"A l'intérieur se trouvait un nombre considérable de piles, tantôt ordinaires, tantôt rechargeables, attachées deux par deux par des élastiques dont dépassaient des Post-it manuscrits. J'en ai déplié quelques-uns avant de comprendre qu'il s'agissait, pour chaque couple, de la date de leur début de vie et de la date de leur mort. Tous étaient datés de l'année qui venait de s'écouler. Au revers d'un des couvercles, sur une feuille pliée en quatre, un tableau soigneusement tracé à la règle et au crayon à papier résumait les données. C'était une petite étude comparative, tout ce qu'il y a de plus sérieux, avec des dates, des prix, des couleurs de Stabilo plus vives pour les marques les plus performantes et, dans la case "remarques", au bout de chaque ligne, les différences entre la capacité déclarée sur l'emballage et la durée de vie réelle des batteries.
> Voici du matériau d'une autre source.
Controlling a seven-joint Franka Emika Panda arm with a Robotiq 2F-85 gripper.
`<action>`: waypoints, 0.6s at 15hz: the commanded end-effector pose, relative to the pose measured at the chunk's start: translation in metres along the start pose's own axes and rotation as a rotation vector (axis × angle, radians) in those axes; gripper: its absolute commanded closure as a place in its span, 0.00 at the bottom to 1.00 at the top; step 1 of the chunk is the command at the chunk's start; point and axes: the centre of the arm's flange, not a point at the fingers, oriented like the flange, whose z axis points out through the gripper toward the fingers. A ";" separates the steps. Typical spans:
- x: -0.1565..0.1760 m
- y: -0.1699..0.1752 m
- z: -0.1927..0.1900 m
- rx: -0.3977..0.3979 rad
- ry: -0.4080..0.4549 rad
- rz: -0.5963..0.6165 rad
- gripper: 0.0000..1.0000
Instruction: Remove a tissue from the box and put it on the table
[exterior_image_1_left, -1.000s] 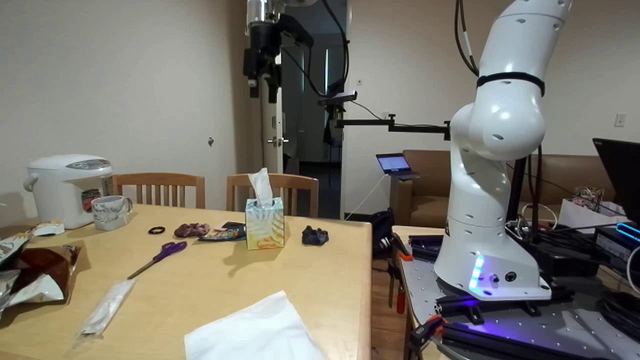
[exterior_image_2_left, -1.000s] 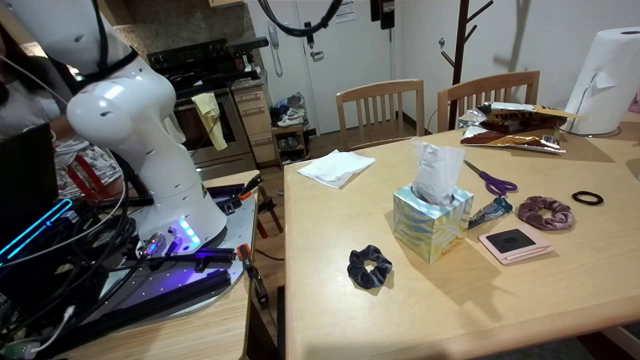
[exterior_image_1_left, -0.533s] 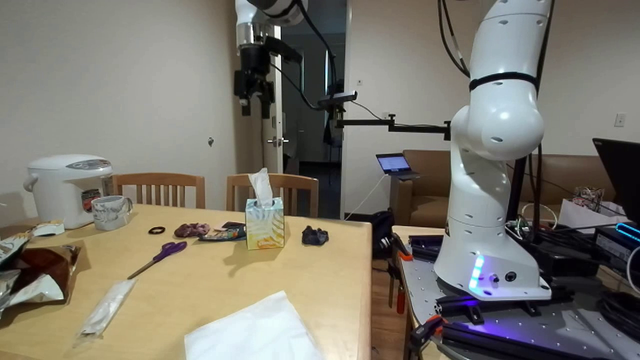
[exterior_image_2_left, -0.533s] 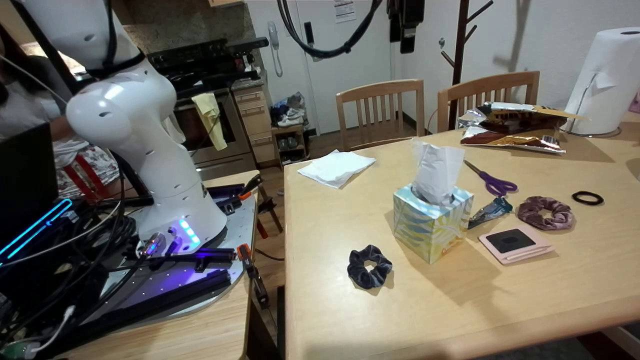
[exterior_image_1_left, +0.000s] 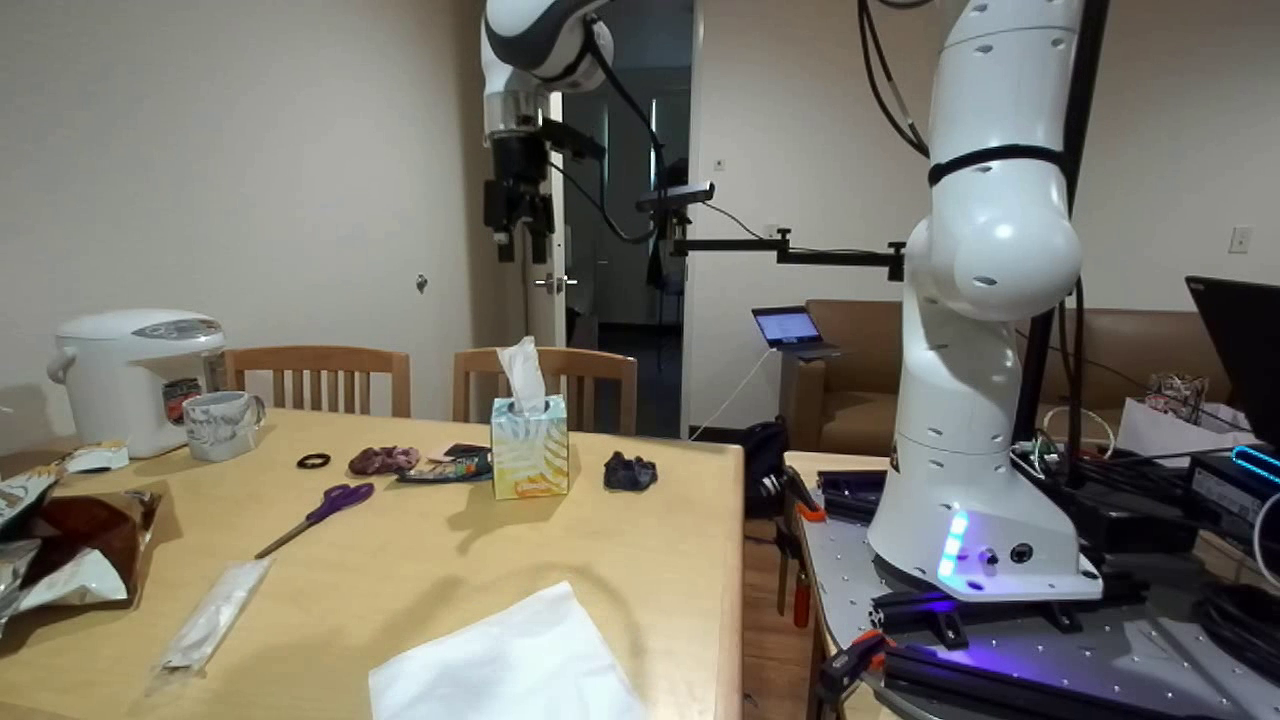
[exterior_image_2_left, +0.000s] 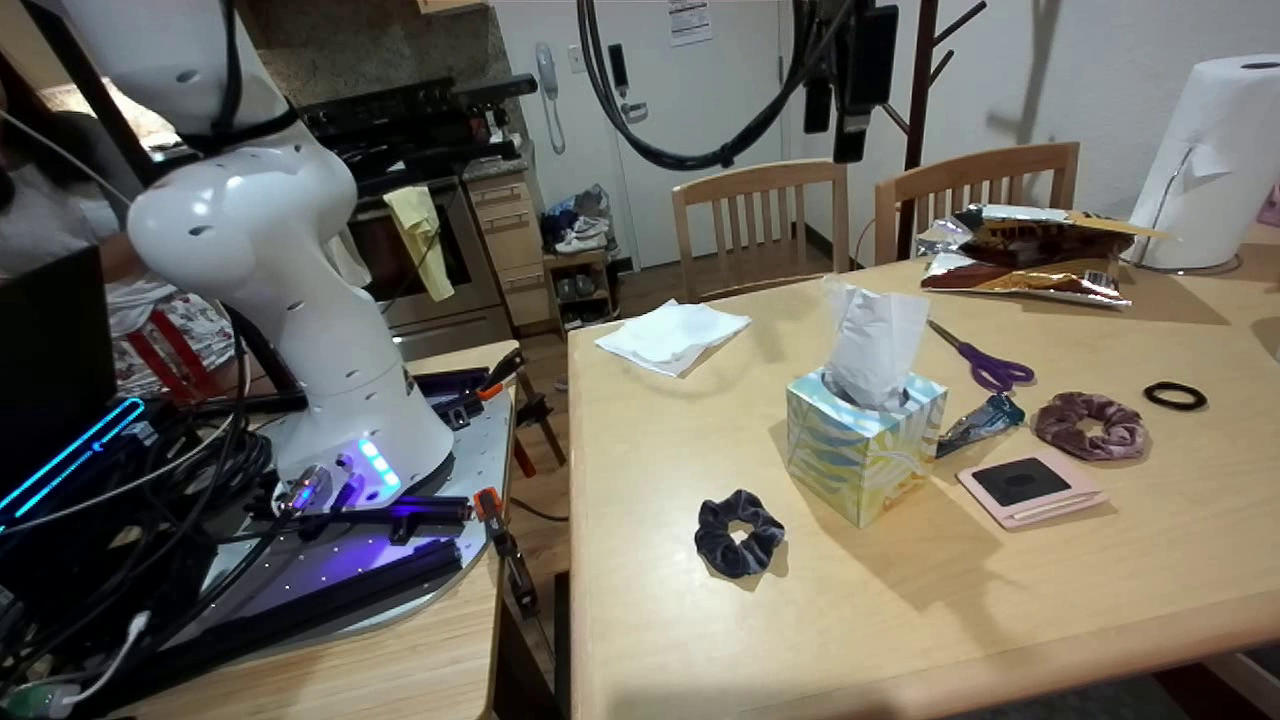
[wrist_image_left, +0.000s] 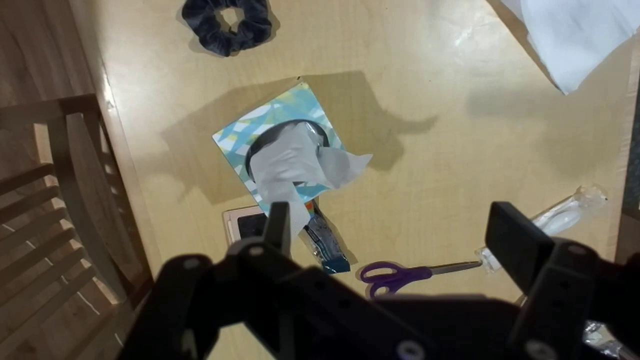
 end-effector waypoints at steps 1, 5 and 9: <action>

J'ai été prise de vertige : voilà donc à quoi mon père, qui venait de mourir et à qui je parlais à haute voix sans même m'en apercevoir, avait entre autres occupé son esprit les derniers mois de sa vie."
Anne Pauly, Avant que j'oublie, Verdier, 2019, p. 106-107.
"Ma joie de vivre s'était affaissée comme un vieux pont un jour de crue et je ne pouvais que constater les dégâts en attendant des réparations dont je savais qu'elles prendraient des mois. Pour qui exister et agir désormais ? Vers quoi tendre, à qui s'adresser et quelle direction prendre depuis le milieu de rien ? Ça donnait le vertige. Heureusement, pour m'accompagner dans cette chute, je disposais tout de même de ses trois importants conseils principaux :
1. Le temps passe, tu sais.
2. La vie est tendue comme la corde d'un instrument : pas assez tendue elle sonne faux, trop tendue elle casse.
3. Tout s’enchaîne, tout a une conséquence, et si tu fais pas gaffe, en deux minutes , t'es baisé."
Anne Pauly, Avant que j'oublie, Verdier, 2019, p. 124.